PITA, but I give the California address at the card web site as home address when I expect a card to be shipped, then swap back to my Oregon primary address after getting the card.
 
PITA, but I give the California address at the card web site as home address when I expect a card to be shipped, then swap back to my Oregon primary address after getting the card.

tried to do that, but winter address is POB. they wont accept changing address to POB
 
I know some with a FL PO Box . The post office has to hold your mail even if your PO Box fills up. If you have a neighbor you trust you can give them a spare key to check the box while you are living elsewhere.
 
We had a months long trip planned for last summer (naturally it didn't happen) but I did get a mailbox to hold the mail for the entire trip: https://www.fortknoxmailbox.com/product/the-vacationer/
Nowadays, anything time sensitive can be done on email much more efficiently. And I got the paper karma app to reduce junk mail with moderate success.
 
We have been playing the forward game for snowbirding in Florida for many years. After trying many options, we settled on USPS "temporary forward" for up to six months at a time, and have USPS informed delivery (daily email with scans of most most mail pieces) set up for both locations. Starting and stopping the forwarding is easy to do online, with the wrinkle that we always have to set up two separate orders since DW and I have different last names. Over the years we have been doing this, perhaps around 10% of forwarded mail just mysteriously disappears between point A and point B, and despite various attempts to try to understand it or perhaps find a pattern, there doesn't seem to be rhyme or reason to what affects it and what doesn't. (Junk mail is anyway not being forwarded, and we get as much stuff electronically as possible)
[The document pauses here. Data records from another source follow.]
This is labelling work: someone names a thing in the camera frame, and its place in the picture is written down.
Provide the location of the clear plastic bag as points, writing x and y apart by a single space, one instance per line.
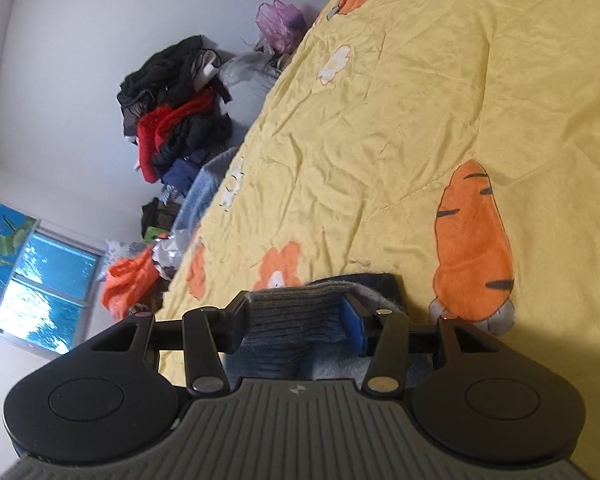
250 72

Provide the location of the navy garment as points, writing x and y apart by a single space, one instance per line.
180 175

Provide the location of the floral blue curtain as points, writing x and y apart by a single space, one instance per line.
0 260

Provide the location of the black clothes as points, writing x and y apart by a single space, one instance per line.
165 72

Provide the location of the pink plastic bag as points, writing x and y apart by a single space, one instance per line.
280 22

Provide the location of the orange plastic bag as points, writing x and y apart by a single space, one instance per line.
127 282

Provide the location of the silver crumpled bag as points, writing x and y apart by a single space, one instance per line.
170 250

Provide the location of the yellow carrot-print blanket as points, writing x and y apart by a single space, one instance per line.
380 135

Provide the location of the light blue knitted cloth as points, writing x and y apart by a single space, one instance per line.
200 195

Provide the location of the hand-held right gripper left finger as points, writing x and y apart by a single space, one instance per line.
204 345

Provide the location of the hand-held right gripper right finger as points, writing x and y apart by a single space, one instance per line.
356 327

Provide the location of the window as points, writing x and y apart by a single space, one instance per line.
50 290

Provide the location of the grey-blue sweater with navy sleeves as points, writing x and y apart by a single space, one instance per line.
290 320

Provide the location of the red garment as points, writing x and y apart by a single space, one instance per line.
165 125

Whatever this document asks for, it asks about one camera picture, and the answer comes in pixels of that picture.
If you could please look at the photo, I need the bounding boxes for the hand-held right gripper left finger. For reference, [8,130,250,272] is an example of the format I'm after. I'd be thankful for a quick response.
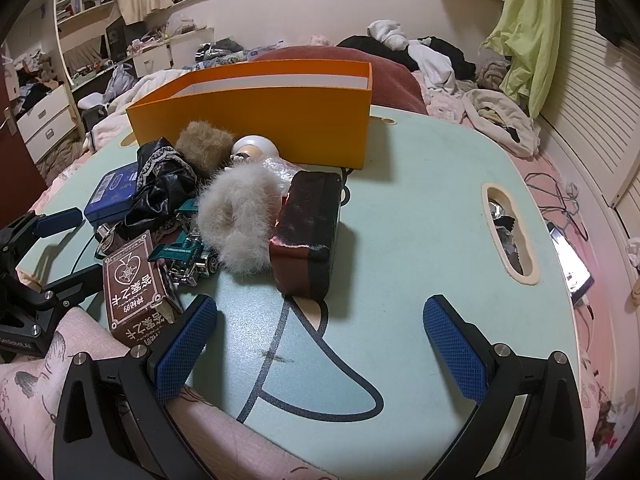
[52,294,221,480]

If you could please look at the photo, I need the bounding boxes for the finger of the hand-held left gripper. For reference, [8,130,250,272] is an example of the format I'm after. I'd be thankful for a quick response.
[30,265,104,314]
[0,208,84,266]

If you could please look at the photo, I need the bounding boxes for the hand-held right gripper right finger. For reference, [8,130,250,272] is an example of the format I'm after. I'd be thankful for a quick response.
[422,294,587,480]

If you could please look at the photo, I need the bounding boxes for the brown card box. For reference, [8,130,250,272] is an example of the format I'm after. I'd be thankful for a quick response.
[102,231,183,347]

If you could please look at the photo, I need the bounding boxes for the teal toy car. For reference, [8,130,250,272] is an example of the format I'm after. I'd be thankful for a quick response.
[149,197,221,286]

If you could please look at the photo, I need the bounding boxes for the grey white fur pom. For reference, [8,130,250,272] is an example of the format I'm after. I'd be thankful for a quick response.
[197,164,283,276]

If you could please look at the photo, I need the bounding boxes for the brown fur pom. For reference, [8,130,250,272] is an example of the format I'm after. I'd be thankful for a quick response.
[177,121,237,177]

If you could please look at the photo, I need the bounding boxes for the red black zip case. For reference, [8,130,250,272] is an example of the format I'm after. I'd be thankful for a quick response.
[269,170,341,302]

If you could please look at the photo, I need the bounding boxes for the orange cardboard box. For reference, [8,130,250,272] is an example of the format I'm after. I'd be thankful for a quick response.
[125,59,374,170]

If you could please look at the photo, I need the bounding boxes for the light green cartoon desktop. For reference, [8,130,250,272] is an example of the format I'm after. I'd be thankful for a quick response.
[37,105,581,480]

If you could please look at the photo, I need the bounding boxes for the silver metal clasp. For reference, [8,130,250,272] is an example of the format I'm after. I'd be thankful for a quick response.
[94,222,126,261]

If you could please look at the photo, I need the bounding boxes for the blue tin box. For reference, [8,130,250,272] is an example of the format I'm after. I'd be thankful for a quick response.
[84,169,141,226]

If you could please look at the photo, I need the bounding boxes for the pink printed cloth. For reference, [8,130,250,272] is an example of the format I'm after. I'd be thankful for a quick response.
[0,305,321,480]

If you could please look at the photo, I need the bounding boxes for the white drawer cabinet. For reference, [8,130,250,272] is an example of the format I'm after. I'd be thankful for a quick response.
[15,82,83,163]

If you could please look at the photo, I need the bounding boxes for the black lace cloth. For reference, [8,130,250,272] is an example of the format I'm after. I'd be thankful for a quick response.
[122,137,198,241]

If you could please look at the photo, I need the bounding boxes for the smartphone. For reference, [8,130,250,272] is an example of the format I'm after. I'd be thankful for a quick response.
[547,222,596,307]

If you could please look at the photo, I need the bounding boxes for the white quilt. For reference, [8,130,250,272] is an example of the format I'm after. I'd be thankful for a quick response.
[85,67,193,148]

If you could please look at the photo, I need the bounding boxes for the white desk with drawer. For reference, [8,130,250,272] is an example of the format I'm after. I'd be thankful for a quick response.
[130,25,216,78]

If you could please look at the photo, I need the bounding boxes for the black monitor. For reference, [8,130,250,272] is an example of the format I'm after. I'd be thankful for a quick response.
[105,17,128,63]

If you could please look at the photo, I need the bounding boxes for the clear plastic wrapper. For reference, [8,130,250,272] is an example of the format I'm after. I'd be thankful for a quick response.
[262,156,301,196]

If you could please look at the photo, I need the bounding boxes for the white bookshelf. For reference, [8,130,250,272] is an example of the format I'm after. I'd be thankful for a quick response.
[52,0,121,86]

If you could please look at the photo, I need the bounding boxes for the striped grey garment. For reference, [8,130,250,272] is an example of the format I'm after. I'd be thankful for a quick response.
[195,40,246,66]

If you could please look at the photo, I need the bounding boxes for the cream garment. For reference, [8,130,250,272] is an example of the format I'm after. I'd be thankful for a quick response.
[461,89,542,157]

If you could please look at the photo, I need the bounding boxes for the grey fuzzy cloth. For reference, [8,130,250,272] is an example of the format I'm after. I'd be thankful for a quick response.
[475,57,511,91]

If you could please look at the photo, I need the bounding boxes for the white louvered door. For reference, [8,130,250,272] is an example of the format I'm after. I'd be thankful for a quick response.
[537,0,640,211]

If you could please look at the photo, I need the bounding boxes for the white shirt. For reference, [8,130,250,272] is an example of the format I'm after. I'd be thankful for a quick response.
[407,42,458,88]

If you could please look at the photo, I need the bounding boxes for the black clothes pile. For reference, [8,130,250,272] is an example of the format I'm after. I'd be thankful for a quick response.
[336,35,477,81]

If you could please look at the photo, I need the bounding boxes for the light green hanging cloth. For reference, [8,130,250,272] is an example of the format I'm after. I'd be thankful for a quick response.
[480,0,563,120]

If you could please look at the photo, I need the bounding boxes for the white sock bundle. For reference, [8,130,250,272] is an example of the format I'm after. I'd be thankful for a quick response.
[367,19,411,51]

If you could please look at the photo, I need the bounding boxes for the charging cable with plug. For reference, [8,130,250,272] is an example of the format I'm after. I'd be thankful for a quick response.
[525,172,591,241]

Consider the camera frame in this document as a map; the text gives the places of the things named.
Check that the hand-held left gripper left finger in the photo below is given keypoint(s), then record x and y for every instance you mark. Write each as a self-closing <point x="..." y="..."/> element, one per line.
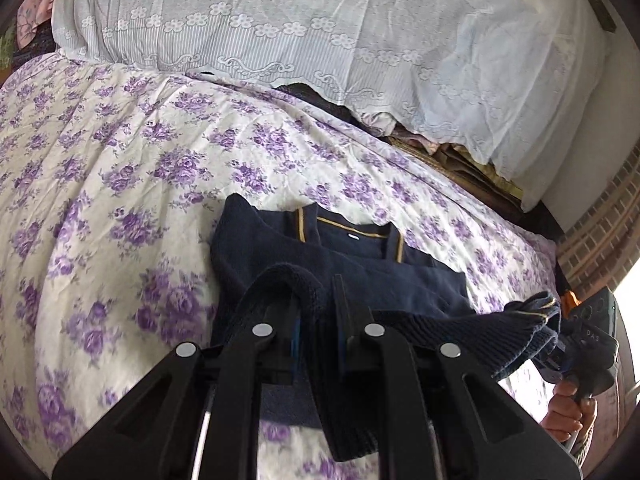
<point x="295" y="340"/>

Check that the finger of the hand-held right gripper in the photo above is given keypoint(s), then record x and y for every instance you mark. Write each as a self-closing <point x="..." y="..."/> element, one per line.
<point x="555" y="357"/>

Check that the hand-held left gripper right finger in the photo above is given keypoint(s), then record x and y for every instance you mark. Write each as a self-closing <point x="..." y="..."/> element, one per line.
<point x="350" y="320"/>

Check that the navy cardigan with yellow trim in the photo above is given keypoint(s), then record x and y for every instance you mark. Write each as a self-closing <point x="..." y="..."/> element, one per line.
<point x="400" y="280"/>

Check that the person's right hand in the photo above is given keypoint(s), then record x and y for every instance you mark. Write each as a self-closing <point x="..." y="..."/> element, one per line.
<point x="567" y="410"/>

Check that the window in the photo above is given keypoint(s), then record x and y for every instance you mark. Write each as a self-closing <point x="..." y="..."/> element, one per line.
<point x="631" y="330"/>

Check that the orange folded garment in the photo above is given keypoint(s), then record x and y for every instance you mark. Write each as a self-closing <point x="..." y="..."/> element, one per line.
<point x="570" y="302"/>

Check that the brick pattern curtain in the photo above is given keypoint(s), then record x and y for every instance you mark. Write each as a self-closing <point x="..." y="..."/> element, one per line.
<point x="600" y="240"/>

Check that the pile of folded bedding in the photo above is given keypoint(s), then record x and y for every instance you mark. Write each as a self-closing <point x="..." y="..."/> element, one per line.
<point x="450" y="160"/>

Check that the purple floral bedsheet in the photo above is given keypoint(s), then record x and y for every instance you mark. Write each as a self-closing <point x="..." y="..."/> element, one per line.
<point x="125" y="185"/>

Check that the white lace cover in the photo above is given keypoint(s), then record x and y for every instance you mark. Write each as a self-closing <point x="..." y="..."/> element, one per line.
<point x="300" y="10"/>

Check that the pink floral cloth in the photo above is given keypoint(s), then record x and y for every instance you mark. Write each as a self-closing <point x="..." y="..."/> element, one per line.
<point x="35" y="15"/>
Since March, we have been in Florida nearly continuously as we just w*rk remotely from here (OMY syndrome), and the loss rate has been higher during this Covid time. And what is particularly annoying, many mail pieces were delayed for literally months. I scanned all those that were delayed more than three months to keep a running record, and there are now around 10 of these. Seeing such ridiculous delays first hand, I was particularly worried about voting by mail, but that seemed to have worked and the ballots were successfully counted.
 
Last edited:
...
On top of that, I can no longer do a temporary change of address from our second home back to the primary, to handle anything that comes to that address. I could until last year, but now to do a CoA online you have to sign on and it defaults to your primary address. I haven't found a way around this one yet.
...
We had that problem too, but the way around this is to set up two separate USPS accounts with different login information, one for each home. This allows you to set up all variations of forwarding. One issue is that some browsers keep you logged in and it can be a bit tricky to switch from one USPS account to the other. You can usually solve that by using private tabs or (as I do in Firefox), Container Tabs.
 
Last edited:
tried to do that, but winter address is POB. they wont accept changing address to POB

i spoke with our CC cust. svc. last week (Discover, Citi) and was told they will send replacement or renewal cards to our winter address provided we alert them by phone prior to the cards being sent.
 
We had that problem too, but the way around this is to set up two separate USPS accounts with different login information, one for each home. This allows you to set up all variations of forwarding. One issue is that some browsers keep you logged in and it can be a bit tricky to switch from one USPS account to the other. You can usually solve that by using private tabs or (as I do in Firefox), Container Tabs.

Sweet! I love sneaky solutions to stupid problems. I can't see a reason this one won't work. I'll give it a try. Thanks.